(Entries provided)
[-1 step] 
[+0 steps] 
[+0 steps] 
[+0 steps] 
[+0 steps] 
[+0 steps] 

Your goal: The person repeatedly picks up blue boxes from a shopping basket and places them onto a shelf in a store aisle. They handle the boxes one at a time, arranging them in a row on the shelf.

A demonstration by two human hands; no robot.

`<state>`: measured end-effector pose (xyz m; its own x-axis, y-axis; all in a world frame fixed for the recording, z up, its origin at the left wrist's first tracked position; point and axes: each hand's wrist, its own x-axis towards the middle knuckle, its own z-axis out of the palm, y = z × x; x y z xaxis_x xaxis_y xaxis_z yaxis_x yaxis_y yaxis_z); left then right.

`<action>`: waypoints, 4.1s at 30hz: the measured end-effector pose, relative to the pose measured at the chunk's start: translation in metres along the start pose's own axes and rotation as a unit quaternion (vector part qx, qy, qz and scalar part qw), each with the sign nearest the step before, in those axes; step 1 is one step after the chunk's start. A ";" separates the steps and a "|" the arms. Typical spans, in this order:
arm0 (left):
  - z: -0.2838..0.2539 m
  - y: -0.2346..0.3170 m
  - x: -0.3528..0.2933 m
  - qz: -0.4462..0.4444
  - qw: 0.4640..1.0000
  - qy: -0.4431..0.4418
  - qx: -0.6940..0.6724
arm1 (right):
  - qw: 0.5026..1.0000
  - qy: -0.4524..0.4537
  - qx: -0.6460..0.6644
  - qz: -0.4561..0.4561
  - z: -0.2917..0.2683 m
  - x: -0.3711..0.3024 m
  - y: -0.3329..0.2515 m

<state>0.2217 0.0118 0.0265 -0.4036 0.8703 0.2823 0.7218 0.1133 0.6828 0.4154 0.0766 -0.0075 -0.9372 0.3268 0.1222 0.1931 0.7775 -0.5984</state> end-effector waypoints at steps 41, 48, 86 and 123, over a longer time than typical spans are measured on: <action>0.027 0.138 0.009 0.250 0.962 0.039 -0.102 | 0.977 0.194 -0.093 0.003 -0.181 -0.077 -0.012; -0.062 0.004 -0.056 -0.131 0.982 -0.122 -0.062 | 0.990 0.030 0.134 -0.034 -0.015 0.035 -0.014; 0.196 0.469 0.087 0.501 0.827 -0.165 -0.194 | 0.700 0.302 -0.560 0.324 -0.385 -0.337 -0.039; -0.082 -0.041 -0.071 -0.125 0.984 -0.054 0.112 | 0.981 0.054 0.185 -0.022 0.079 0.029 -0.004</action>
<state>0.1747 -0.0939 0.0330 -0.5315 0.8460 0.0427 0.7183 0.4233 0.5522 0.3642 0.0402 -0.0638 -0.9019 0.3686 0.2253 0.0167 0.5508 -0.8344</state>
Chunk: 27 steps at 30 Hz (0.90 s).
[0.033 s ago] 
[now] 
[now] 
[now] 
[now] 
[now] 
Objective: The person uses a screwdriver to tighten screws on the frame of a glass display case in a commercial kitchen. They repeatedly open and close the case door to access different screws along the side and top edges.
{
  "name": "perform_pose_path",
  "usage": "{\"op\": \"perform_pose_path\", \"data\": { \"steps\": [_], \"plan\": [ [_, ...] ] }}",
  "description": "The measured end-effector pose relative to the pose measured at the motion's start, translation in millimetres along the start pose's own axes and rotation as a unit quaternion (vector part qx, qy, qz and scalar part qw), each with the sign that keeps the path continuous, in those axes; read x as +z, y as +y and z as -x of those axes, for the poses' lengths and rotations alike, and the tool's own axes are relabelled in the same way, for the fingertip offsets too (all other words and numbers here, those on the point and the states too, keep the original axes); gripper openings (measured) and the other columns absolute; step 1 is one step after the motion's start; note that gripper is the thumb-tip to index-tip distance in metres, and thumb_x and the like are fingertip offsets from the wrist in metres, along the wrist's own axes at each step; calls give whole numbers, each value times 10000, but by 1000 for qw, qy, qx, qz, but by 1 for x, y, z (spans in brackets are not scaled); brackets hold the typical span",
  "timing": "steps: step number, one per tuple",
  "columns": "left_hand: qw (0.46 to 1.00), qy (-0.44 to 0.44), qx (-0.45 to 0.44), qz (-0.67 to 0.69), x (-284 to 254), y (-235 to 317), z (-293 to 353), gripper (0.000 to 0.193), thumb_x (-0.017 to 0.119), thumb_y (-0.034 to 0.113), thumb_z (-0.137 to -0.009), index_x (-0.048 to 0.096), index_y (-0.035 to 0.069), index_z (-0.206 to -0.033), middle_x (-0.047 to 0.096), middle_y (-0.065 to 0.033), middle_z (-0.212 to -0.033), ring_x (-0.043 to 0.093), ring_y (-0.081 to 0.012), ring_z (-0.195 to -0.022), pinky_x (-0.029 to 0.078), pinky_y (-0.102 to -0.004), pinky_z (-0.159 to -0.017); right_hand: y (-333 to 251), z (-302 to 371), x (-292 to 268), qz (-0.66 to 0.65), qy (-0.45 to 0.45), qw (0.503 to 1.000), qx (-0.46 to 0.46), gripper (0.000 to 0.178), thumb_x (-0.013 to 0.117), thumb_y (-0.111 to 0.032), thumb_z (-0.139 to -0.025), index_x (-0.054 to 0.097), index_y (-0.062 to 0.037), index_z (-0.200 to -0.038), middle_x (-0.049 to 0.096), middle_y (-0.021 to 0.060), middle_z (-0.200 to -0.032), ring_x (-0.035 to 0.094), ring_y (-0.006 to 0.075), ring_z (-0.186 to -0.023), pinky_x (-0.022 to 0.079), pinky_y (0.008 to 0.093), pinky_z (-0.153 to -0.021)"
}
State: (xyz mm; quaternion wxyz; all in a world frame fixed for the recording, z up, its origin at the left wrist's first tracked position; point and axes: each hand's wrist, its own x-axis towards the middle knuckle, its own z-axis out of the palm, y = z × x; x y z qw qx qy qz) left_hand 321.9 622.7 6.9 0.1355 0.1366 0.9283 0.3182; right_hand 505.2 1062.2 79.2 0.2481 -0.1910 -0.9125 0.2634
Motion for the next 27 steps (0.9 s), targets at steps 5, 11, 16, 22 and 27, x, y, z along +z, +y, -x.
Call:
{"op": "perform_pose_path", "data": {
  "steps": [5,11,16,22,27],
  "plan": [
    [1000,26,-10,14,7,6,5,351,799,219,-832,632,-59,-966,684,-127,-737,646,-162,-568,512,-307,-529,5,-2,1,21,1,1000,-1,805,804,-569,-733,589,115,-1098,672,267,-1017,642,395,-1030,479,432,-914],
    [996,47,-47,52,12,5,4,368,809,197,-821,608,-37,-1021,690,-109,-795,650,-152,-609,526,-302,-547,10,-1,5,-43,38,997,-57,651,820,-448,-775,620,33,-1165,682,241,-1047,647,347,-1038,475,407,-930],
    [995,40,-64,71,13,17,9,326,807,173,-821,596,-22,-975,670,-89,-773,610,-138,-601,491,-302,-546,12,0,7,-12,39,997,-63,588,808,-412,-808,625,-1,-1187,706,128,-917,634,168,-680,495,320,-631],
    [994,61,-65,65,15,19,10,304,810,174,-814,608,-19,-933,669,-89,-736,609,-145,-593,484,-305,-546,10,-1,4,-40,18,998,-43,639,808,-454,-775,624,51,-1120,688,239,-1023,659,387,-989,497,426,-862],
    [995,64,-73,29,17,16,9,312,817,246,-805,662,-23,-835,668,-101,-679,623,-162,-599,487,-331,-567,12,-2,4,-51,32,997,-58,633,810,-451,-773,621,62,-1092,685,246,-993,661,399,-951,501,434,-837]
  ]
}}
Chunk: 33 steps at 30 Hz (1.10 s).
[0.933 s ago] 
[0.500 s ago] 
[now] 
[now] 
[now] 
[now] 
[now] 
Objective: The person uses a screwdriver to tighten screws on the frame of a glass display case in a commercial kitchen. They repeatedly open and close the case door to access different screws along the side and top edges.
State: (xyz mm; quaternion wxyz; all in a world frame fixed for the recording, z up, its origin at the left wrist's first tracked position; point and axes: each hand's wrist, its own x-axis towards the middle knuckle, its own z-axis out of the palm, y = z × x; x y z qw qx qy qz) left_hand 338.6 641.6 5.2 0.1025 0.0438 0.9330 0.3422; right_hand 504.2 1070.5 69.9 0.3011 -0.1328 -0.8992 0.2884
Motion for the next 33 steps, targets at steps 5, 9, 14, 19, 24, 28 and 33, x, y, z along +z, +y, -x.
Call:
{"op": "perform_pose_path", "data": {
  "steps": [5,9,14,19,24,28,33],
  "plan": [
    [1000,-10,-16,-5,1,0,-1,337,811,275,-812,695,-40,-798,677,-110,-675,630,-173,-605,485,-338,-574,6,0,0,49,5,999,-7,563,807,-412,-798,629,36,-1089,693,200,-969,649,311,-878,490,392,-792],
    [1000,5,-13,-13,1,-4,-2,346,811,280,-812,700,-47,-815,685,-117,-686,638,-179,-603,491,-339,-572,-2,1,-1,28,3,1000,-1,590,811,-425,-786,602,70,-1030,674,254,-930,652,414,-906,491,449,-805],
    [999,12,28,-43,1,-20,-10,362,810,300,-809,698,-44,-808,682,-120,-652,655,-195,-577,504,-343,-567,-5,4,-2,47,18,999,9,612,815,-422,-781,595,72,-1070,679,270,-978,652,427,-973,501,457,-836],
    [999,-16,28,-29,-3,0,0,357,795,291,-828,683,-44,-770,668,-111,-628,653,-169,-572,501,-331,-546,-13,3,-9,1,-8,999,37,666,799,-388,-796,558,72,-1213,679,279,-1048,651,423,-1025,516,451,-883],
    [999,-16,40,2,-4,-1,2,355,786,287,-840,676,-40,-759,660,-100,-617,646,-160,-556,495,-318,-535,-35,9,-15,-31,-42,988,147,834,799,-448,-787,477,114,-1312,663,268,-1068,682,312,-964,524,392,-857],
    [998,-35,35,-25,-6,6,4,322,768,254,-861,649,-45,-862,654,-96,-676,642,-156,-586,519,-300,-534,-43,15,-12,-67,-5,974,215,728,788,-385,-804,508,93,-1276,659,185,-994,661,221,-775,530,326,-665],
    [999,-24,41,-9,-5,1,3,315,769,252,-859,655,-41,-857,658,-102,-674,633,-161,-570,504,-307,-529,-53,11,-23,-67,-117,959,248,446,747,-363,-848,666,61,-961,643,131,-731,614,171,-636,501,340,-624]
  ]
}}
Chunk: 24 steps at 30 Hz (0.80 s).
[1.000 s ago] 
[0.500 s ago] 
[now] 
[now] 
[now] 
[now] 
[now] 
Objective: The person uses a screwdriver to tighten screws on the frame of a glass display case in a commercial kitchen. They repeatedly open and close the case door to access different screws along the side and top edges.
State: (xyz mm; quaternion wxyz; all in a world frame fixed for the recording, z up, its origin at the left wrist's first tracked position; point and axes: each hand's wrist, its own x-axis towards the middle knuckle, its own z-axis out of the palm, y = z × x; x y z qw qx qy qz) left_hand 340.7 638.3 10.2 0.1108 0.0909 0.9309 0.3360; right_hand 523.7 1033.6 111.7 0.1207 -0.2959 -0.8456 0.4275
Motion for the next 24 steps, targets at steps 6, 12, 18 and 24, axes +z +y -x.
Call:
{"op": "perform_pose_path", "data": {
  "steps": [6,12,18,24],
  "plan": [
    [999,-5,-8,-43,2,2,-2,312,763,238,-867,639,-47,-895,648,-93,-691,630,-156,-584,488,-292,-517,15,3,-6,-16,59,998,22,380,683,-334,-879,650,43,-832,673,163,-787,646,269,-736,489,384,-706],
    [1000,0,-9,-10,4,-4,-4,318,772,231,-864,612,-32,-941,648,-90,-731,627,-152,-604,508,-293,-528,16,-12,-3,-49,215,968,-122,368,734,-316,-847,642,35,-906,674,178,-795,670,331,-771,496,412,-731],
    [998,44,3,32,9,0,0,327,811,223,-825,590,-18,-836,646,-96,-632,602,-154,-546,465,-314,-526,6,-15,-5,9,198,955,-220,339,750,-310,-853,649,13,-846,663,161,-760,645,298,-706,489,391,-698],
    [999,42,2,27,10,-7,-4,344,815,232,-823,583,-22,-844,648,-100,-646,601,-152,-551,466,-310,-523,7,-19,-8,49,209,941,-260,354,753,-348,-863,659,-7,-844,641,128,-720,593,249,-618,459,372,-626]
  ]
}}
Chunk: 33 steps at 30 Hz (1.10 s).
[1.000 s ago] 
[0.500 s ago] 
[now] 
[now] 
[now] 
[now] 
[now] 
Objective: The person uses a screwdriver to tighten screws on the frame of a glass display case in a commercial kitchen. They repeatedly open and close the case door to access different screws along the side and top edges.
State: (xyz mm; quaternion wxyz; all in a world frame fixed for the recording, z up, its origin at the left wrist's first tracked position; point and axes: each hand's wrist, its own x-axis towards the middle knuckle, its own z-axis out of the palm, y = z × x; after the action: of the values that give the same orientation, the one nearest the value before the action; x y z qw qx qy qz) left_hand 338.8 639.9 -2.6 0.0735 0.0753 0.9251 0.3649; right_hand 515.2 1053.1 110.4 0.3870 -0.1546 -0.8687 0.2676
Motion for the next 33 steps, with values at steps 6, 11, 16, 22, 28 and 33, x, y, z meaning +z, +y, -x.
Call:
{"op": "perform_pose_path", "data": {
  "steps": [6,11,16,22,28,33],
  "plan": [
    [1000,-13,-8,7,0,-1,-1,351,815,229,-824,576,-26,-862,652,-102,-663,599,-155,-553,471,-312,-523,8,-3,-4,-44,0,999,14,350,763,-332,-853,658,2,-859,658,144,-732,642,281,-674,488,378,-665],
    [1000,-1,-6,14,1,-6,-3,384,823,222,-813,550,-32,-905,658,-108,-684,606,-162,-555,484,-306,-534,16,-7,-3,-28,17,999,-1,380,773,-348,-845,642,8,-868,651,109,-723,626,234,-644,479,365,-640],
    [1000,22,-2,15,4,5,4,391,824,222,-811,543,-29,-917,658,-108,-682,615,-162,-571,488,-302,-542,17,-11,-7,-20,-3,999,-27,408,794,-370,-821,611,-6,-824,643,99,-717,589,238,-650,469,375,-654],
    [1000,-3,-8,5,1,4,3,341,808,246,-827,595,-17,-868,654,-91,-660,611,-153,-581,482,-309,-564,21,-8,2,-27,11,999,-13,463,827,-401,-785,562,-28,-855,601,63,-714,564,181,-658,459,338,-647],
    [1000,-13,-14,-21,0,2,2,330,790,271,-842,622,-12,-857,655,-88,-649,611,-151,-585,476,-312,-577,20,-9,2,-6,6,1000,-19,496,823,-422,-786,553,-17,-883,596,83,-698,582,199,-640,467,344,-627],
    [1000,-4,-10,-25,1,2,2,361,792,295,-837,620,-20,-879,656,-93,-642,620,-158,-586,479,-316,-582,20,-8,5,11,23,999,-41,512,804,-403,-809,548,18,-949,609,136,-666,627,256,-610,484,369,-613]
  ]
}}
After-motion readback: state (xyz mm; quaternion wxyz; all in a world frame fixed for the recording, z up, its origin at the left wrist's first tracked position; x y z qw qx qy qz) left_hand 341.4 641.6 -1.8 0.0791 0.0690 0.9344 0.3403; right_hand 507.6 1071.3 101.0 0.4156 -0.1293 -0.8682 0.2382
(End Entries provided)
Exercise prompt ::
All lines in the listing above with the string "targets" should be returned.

Task response ::
Motion for the next 27 steps (0.9 s), targets at steps 5, 11, 16, 22 and 27, x, y, z along +z, +y, -x.
Motion for the next 33 steps, targets at steps 5, 9, 14, 19, 24, 28 and 33, x, y, z along +z, +y, -x.
Motion for the next 24 steps, targets at steps 6, 12, 18 and 24, axes +z +y -x.

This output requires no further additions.